Epigenetic deregulation of Ellis Van Creveld confers robust Hedgehog signaling in adult T-cell leukemia

Abstract

One of the hallmarks of cancer, global gene expression alteration, is closely associated with the development and malignant characteristics associated with adult T-cell leukemia (ATL) as well as other cancers. Here, we show that aberrant overexpression of the Ellis Van Creveld (EVC) family is responsible for cellular Hedgehog (HH) activation, which provides the pro-survival ability of ATL cells. Using microarray, quantitative RT-PCR and immunohistochemistry we have demonstrated that EVC is significantly upregulated in ATL and human T-cell leukemia virus type I (HTLV-1)-infected cells.
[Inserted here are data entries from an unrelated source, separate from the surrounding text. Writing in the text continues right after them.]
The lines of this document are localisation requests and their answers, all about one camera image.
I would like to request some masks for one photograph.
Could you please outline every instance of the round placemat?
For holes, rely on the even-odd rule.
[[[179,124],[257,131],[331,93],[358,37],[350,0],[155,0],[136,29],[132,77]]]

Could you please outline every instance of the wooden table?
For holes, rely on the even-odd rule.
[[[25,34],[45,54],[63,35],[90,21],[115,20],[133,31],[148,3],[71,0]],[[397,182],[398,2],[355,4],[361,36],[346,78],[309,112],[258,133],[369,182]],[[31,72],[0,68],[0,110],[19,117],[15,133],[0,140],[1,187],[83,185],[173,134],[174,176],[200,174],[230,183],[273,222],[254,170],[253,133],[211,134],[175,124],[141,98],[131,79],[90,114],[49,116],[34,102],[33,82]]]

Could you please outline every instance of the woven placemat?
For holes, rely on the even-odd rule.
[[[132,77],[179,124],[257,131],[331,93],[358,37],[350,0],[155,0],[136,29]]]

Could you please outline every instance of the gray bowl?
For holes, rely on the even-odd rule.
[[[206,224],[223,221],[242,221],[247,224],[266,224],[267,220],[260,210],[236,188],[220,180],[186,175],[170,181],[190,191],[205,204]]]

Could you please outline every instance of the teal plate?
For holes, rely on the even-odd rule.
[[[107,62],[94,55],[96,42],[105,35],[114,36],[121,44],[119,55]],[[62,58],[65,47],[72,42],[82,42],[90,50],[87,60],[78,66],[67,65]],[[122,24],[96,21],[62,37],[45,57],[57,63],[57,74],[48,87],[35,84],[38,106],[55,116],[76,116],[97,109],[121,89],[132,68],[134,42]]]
Epigenetic marks, including histone H3 acetylation and Lys4 trimethylation, are specifically accumulated at the EVC locus in ATL samples. The HTLV-1 Tax participates in the coordination of EVC expression in an epigenetic fashion. The treatment of shRNA targeting EVC, as well as the transcription factors for HH signaling, diminishes the HH activation and leads to apoptotic death in ATL cell lines. We also showed that a HH signaling inhibitor, GANT61, induces strong apoptosis in the established ATL cell lines and patient-derived primary ATL cells. Therefore, our data indicate that HH activation is involved in the regulation of leukemic cell survival. The epigenetically deregulated EVC appears to play an important role for HH activation. The possible use of EVC as a specific cell marker and a novel drug target for HTLV-1-infected T-cells is implicated by these findings. The HH inhibitors are suggested as drug candidates for ATL therapy. Our findings also suggest chromatin rearrangement associated with active histone markers in ATL.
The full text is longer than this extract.